Friday, January 4, 2019

Excavations and Turns

"To take embodiment seriously is simply to embrace a more balanced view of our cognitive (indeed, our human) nature.  We are thinking beings whose nature qua thinking beings is not accidentally but profoundly and continuously informed by our existence as physically embodied, and socially and technologically embedded organisms."
 -- Andy Clark, Supersizing the Mind: Embodiment, Action, and Cognitive Extension, (217).  
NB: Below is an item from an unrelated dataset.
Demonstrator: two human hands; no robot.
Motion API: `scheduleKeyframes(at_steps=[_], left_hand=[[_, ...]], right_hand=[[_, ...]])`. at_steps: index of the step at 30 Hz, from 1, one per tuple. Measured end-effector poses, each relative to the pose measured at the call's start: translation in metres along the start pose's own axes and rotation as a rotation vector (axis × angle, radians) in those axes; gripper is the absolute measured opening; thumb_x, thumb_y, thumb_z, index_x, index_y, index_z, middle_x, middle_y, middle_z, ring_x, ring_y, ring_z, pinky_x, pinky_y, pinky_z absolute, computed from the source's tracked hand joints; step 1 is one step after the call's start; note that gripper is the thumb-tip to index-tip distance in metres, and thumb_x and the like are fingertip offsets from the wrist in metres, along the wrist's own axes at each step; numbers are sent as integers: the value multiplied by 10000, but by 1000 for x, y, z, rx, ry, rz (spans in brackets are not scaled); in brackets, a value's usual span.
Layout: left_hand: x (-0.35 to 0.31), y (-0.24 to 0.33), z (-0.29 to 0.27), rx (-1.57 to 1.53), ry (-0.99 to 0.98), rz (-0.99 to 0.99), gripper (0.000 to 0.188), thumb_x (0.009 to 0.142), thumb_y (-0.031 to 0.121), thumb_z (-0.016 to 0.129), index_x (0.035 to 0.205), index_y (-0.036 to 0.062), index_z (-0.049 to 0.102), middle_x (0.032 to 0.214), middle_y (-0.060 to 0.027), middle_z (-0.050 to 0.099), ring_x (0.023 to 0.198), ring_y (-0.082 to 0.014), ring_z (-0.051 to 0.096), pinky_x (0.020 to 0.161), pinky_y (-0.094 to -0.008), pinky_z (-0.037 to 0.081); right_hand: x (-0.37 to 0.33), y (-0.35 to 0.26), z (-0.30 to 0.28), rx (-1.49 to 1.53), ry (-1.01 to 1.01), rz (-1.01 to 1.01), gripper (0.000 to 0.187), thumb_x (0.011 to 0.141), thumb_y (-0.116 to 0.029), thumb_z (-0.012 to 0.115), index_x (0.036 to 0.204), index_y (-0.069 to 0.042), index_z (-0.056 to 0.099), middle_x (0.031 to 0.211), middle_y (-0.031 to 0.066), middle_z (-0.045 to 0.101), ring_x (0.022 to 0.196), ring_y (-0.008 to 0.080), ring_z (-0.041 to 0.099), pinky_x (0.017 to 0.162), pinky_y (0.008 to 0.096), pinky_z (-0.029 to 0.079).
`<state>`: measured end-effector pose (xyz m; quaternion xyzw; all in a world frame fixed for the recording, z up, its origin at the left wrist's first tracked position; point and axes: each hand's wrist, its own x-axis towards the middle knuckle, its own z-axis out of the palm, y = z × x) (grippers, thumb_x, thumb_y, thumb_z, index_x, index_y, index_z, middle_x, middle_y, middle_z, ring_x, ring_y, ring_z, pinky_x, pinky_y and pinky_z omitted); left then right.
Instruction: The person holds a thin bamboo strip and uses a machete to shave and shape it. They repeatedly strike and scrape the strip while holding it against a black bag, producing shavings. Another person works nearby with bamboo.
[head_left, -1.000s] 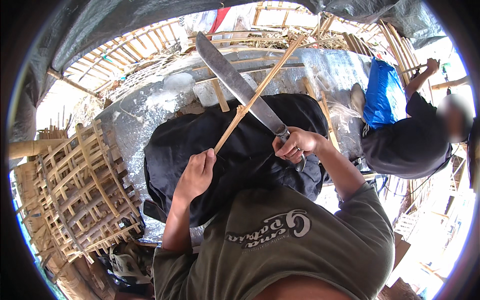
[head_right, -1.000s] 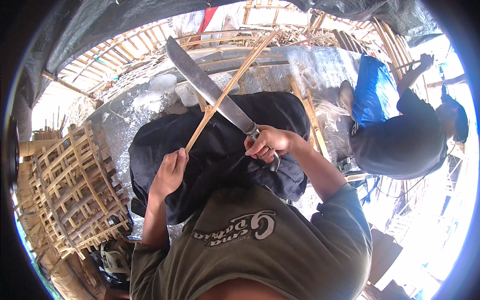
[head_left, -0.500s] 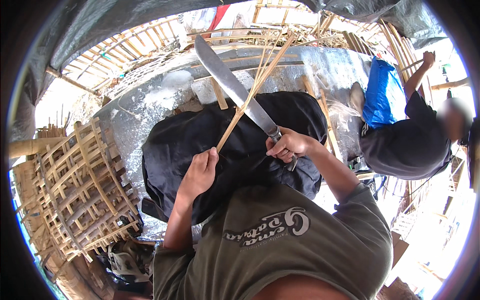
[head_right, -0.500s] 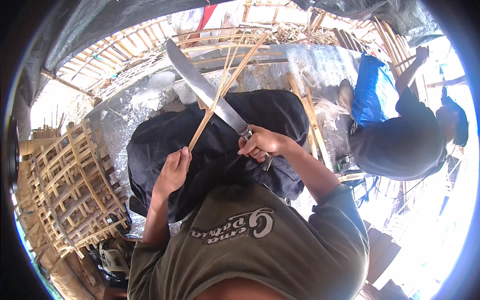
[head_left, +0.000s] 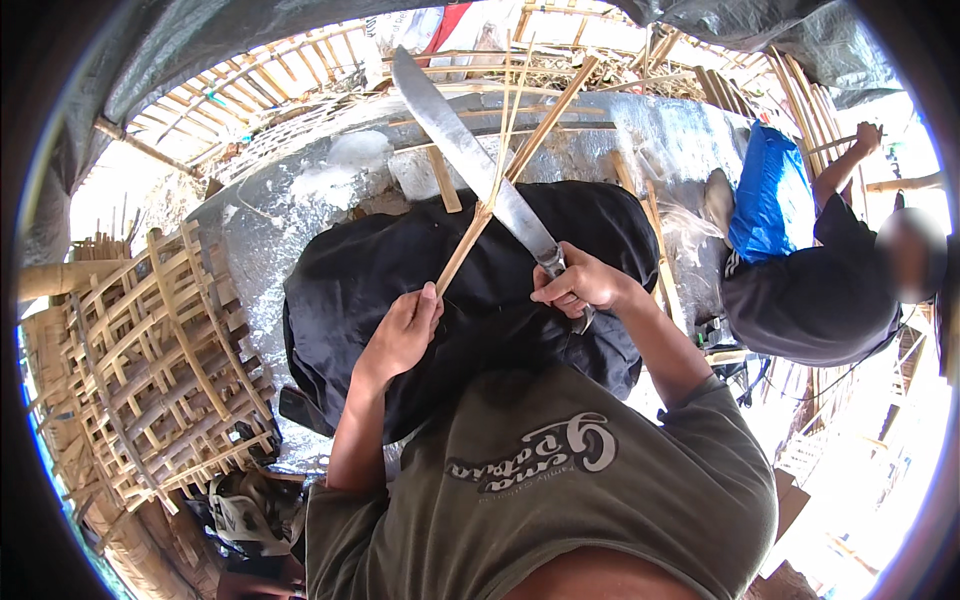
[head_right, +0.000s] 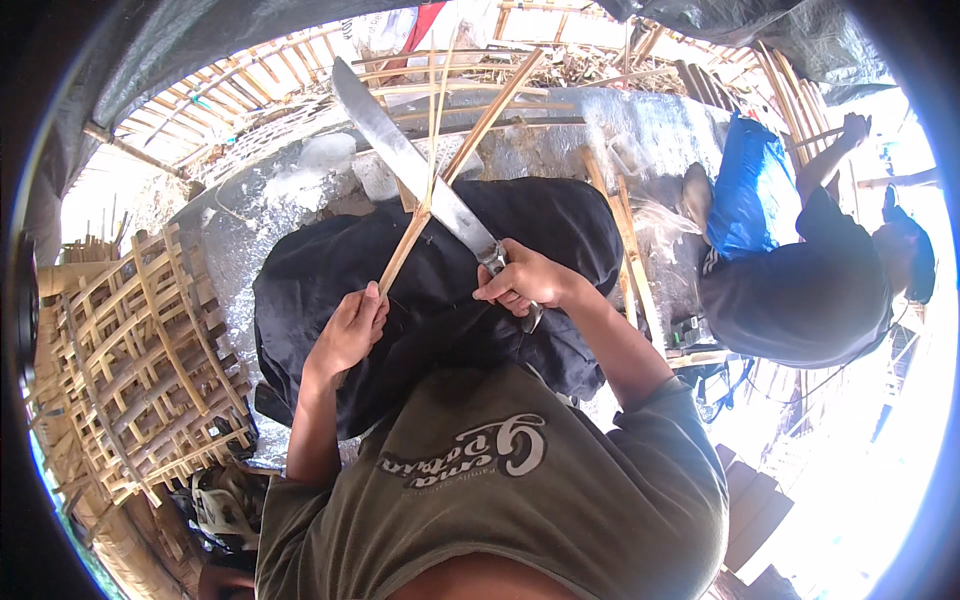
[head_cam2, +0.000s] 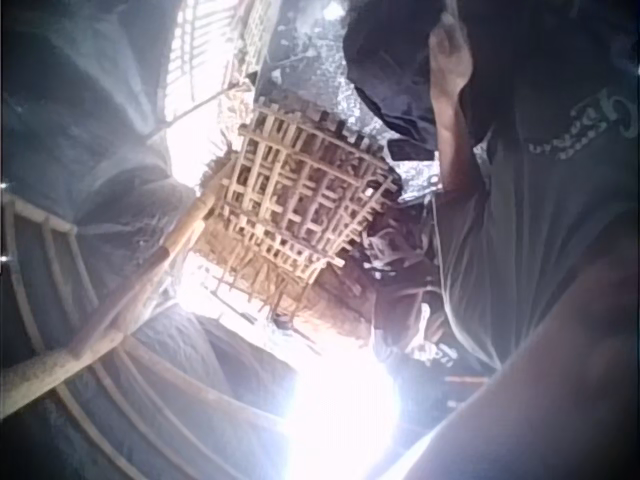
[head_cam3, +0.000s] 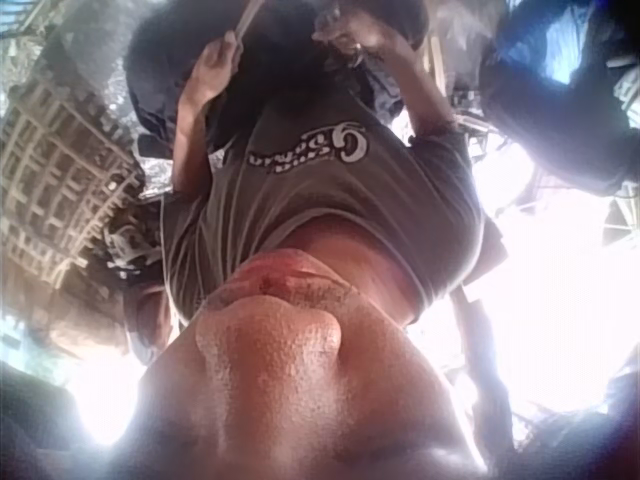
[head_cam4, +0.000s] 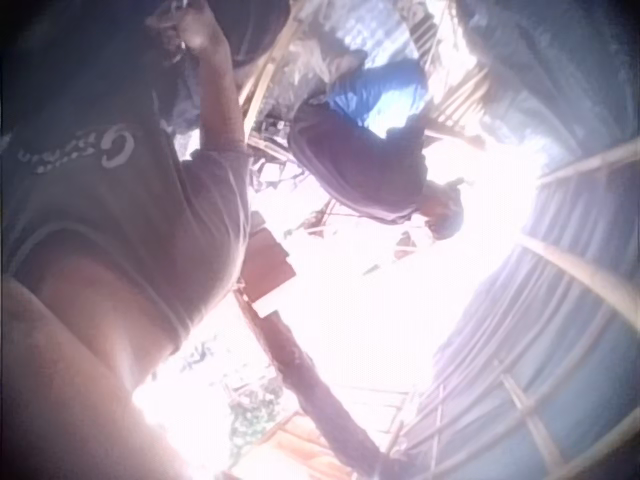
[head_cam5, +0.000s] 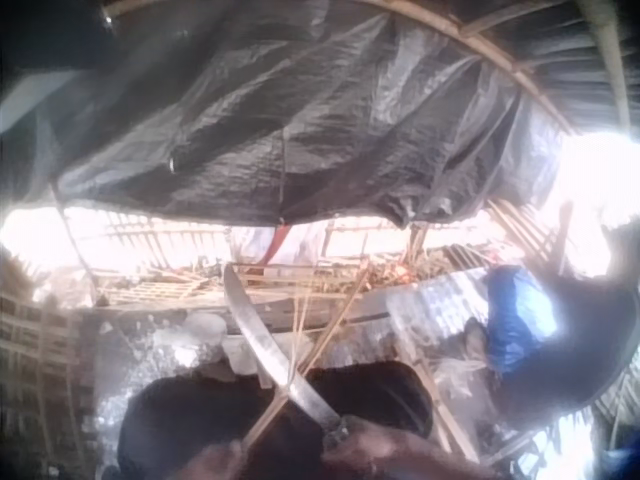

I've reached a point in my field-related research that I've internalized certain ideas to the extent that they have become the conceptual bedrock of my current project. However, as I dug up my annotations of Andy Clark's Supersizing the Mind, I realized that I have taken certain assumptions for granted ... and had briefly forgotten that I didn't always think the way that I do about phenomenology, materialism, and particularly distributed cognition. Apparently, as little as seven years ago, I wasn't convinced of Clark's hypothesis regarding the ways in which our cognition is functionally and essentially contingent upon our phenomenal environments. Now, of course, I am. But reading my sometimes-snarky comments and my critiques/questions about his work gave me valuable insight into my own intellectual development, and pointed at ways to sharpen my arguments in my current project.

Seven years ago, I was still thinking that language was the mitigating factor in the qualia of our experience. In fact, I had written a chapter for an anthology around that time, working under the aforementioned idea. Now I realize why that chapter was rejected and left to literally collect dust in my office. The rejection of that chapter really affected me, because it was an anthology in which I really wanted to be included. I knew that something was off with it. It never felt quite "right."

Then, filed next to those notes, was a different set of notes written around eight months later. Those notes represented a complete 180 degree turn in my thinking. Unsurprisingly, that chapter was accepted into a different anthology ("Thinking Through the Hoard" which appeared in Design, Mediation, and the Posthuman).  That piece was really the beginning of my current journey. I suppose Clark's ideas had "sunk in" with the help of other authors who pointed out some of the broader implications of his work (like Jane Bennet and Hans Verbeek).

There are a couple of takeaways from this anecdote: 1) as academics/researchers, our ideas are always evolving. Several philosophers, including Heidegger, experienced "turns" in their thinking, marked by a letting go of what seemed to be foundational concepts of their work. My own work in posthumanism has made a couple of turns from its original literary theory roots, to an emo existential phase, to its current post-phenomenological flavor. 2) Embrace the turns for that they are. There are reasons why we move on intellectually. Remember why we move on is helpful when anticipating critiques to your current thinking.